Fine! yelled Robert. I’ll cancel the goddamn meeting!
There’s no need, said Pasha. Calm down, Papa. I’ll go meet the man.
But the calm was precisely the problem.
The department photograph must have been a decade old. Lamborg was gaunt, aged in the haphazard way rosy people age. His button-down shirt still had the size sticker on the back (XS), and his hair looked like freshly mowed grass. It was for this occasion that the man had cleaned up. Having little to present to Pasha, Lamborg wanted to be presentable himself. He must have thought that all these months Pasha had been awaiting news of an English-language publisher.
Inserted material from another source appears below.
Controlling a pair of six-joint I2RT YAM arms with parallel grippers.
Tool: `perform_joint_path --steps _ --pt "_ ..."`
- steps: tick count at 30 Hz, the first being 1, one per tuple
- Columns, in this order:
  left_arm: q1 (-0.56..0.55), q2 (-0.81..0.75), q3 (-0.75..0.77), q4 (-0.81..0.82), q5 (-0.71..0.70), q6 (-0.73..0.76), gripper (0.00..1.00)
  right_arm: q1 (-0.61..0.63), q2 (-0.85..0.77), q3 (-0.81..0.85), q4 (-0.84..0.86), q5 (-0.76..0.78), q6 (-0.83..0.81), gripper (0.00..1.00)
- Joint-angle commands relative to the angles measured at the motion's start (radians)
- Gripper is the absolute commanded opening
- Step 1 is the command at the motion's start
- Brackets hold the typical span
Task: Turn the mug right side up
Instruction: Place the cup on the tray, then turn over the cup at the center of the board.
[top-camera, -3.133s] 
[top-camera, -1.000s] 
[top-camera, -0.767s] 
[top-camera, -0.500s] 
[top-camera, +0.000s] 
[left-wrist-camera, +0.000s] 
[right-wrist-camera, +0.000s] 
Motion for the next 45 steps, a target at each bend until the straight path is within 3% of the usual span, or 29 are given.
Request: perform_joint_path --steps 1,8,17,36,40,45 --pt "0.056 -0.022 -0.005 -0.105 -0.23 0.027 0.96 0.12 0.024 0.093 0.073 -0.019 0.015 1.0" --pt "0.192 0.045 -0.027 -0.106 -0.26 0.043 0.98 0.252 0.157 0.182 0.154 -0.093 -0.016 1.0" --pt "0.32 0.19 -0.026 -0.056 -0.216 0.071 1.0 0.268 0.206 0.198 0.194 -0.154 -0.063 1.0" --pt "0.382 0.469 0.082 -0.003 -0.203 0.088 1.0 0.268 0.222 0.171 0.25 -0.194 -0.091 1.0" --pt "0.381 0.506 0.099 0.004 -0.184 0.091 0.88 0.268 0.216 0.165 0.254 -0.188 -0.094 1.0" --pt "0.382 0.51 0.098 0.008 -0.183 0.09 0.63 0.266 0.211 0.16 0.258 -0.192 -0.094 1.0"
They met in Brighton, a neighborhood whose pulse Lamborg made a point to check at least once a year. Pasha professed ignorance, and it was Lamborg who ended up showing Pasha around, leading the way to a restaurant-café that served the most delicate blintzes. A rheumatic finger pointed out that over there was the most sinus-excavating plov and here the airiest meringue, while two blocks up stood white vats of the crunchiest pickles. The only men Pasha knew with such an investment in the matter were grotesquely obese — they ate all day long, did little else — yet even they were less expert in the field. And here was Lamborg, a chopstick of a man, warning Pasha never to buy Korean carrot salad from Gold Label but only from Taste of Russia, which, on the other hand, used the worst dough for its frozen pelmeni. All in utter earnestness, not a hint of sarcasm, not a measly grin. Lamborg was disappointed at Pasha’s inability to supply new tips or fill lacunae like Brighton breakfast fare. The only gastronomic wisdom Pasha could muster was that it was truly uncanny how much the food here was like that in Odessa, the only divergence being in abundance. He kept at it until he’d talked himself into admitting how disturbing and pathetic he found Brighton, though he actually didn’t feel one way or another.